A superintendente da Suframa abordou o tema "Fronteiras do Desenvolvimento Regional Através da Suframa", quando falou sobre os gargalos da região e suas possíveis soluções. Rebecca Garcia registrou a necessidade de união entre autoridades e parlamentares da Amazônia, ao falar sobre o peso desta união quando se buscam recursos em Brasília.

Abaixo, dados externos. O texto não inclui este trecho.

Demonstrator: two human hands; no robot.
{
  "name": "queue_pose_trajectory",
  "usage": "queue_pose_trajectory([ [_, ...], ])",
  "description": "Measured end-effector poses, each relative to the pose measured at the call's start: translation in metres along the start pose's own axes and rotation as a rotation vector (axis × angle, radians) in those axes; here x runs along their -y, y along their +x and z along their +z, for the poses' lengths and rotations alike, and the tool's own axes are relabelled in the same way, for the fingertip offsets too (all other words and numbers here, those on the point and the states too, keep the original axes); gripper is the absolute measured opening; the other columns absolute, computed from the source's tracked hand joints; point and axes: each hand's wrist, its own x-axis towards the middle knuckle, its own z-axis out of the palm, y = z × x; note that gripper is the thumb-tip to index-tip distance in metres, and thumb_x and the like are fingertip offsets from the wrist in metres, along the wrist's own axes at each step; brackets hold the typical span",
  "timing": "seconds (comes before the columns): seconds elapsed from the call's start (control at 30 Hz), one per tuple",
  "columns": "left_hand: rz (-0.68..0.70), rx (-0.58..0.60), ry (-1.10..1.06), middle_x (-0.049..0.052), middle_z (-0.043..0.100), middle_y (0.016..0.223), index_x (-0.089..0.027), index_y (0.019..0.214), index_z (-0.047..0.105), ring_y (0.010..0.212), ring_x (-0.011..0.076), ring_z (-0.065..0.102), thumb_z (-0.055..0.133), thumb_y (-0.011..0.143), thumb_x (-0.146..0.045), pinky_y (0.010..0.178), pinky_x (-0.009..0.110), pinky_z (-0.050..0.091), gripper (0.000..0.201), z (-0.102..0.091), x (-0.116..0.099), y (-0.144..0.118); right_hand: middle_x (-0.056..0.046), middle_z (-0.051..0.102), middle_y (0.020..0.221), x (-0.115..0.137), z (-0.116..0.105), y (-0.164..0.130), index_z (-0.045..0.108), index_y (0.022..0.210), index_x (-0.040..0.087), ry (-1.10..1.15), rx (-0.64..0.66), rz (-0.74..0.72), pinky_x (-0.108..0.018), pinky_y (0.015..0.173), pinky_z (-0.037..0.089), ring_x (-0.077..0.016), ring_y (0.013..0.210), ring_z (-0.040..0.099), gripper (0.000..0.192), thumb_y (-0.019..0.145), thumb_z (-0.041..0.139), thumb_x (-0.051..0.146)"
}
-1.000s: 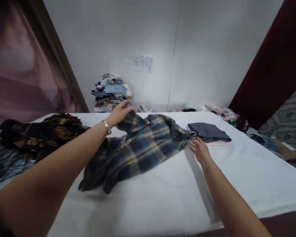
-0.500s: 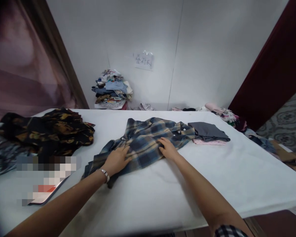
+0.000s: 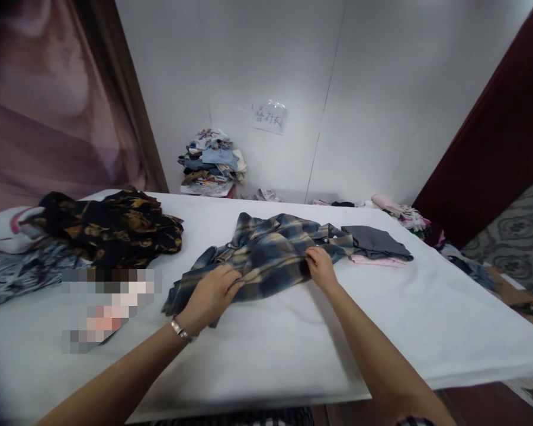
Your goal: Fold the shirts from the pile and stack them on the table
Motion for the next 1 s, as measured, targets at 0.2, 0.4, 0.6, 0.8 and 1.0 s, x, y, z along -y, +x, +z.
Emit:
queue_pose_trajectory([
  [0.2, 0.215, 0.283, -0.219, 0.003, 0.065, 0.095, -0.021, 0.092, 0.057, 0.088, 0.0187, 0.060, 0.043, 0.091, -0.027, 0.074, 0.028, 0.043, 0.015, 0.023, -0.054, -0.036, -0.008, 0.062, 0.118, -0.023, -0.023, -0.075, 0.064, 0.079, 0.022, 0.210, -0.107, 0.222, -0.048, 0.099, 0.039, -0.0265, 0.112, 0.055, 0.015, 0.071, 0.053, 0.029],
  [0.4, 0.107, 0.340, -0.389, 0.002, 0.067, 0.086, -0.022, 0.089, 0.056, 0.082, 0.0191, 0.062, 0.044, 0.090, -0.030, 0.071, 0.028, 0.042, 0.014, 0.043, -0.073, -0.032, -0.009, 0.054, 0.134, 0.032, -0.033, -0.125, 0.058, 0.122, 0.025, 0.543, 0.112, 0.466, -0.043, 0.094, 0.045, -0.0274, 0.117, 0.054, 0.050, 0.076, 0.061, 0.044],
  [0.6, 0.176, 0.264, -0.728, 0.003, 0.067, 0.103, -0.021, 0.100, 0.060, 0.095, 0.0167, 0.060, 0.044, 0.086, -0.019, 0.084, 0.027, 0.044, 0.022, 0.043, -0.099, -0.017, -0.006, 0.047, 0.141, 0.103, -0.029, -0.136, 0.047, 0.135, 0.029, 0.940, 0.148, 0.489, -0.041, 0.103, 0.037, -0.0257, 0.128, 0.044, 0.068, 0.073, 0.070, 0.044],
  [0.8, 0.112, 0.130, -0.709, 0.003, 0.068, 0.113, -0.025, 0.118, 0.059, 0.101, 0.0169, 0.062, 0.043, 0.088, -0.027, 0.088, 0.030, 0.048, 0.033, 0.033, -0.061, -0.011, -0.002, 0.067, 0.075, 0.108, -0.040, -0.130, 0.067, 0.081, 0.018, 1.141, 0.060, 0.684, -0.029, 0.065, 0.046, -0.0185, 0.068, 0.060, 0.025, 0.064, 0.076, 0.035],
  [1.0, 0.027, 0.108, -0.052, 0.012, 0.051, 0.138, -0.021, 0.135, 0.044, 0.129, 0.0294, 0.043, 0.060, 0.077, -0.030, 0.107, 0.051, 0.030, 0.062, 0.020, 0.030, -0.007, -0.001, 0.069, 0.081, 0.086, -0.098, -0.128, 0.067, 0.083, 0.022, 1.208, -0.100, 0.676, -0.027, 0.057, 0.047, -0.0166, 0.061, 0.061, 0.026, 0.058, 0.073, 0.027],
])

A economista reconheceu que a Suframa esteve por muito tempo voltada mais para o Estado do Amazonas, mas também afirmou que o momento, agora, é de direcionar esforços para desenvolver toda a Amazônia Ocidental e Macapá-Santana, no Amapá, pois a "Suframa tem essa obrigação", reiterou.
A superintendente abordou o Zona Franca Verde, criado pelo governo federal em dezembro de 2015, quando explicou que os Estados do Amapá e de Rondônia serão os mais beneficiados pela isenção do Imposto sobre Produtos Industrializados (IPI) incidente itens fabricados nas Áreas de Livre Comércio (ALCs), desde que a maior parte da matéria-prima utilizada no processo seja oriunda da área de abrangência dos incentivos fiscais nos Estados da região.
Rebecca Garcia enfatizou os efeitos benéficos que a ZFV tem o potencial de trazer às regiões incentivadas ao ampliar a demanda de matéria-prima no setor primário, seja ela animal, vegetal, assim como de minérios.
Ao se referir às potencialidades da Amazônia Ocidental, a titular da Suframa afirmou que, embora estas sejam muito diversificadas, as dificuldades enfrentadas pela região, como logística, são semelhantes. No entanto, a superintendente da Suframa fez o contraponto ao registrar os esforços que estão sendo feitos para alavancar a exportação tanto no Ministério do Desenvolvimento, Indústria, Comércio Exterior (MDIC), quanto na Suframa.
Ela citou a criação, em janeiro deste ano, no MDIC, do grupo de trabalho Suframa - o GT Suframa ZFM -, justamente com foco na exportação e com o objetivo de destravar a burocracia na máquina administrativa.
Nesse particular, a economista exemplificou com o caso da Colômbia que consegue liberar mercadorias em seis horas, enquanto no Brasil isto é feito em seis dias.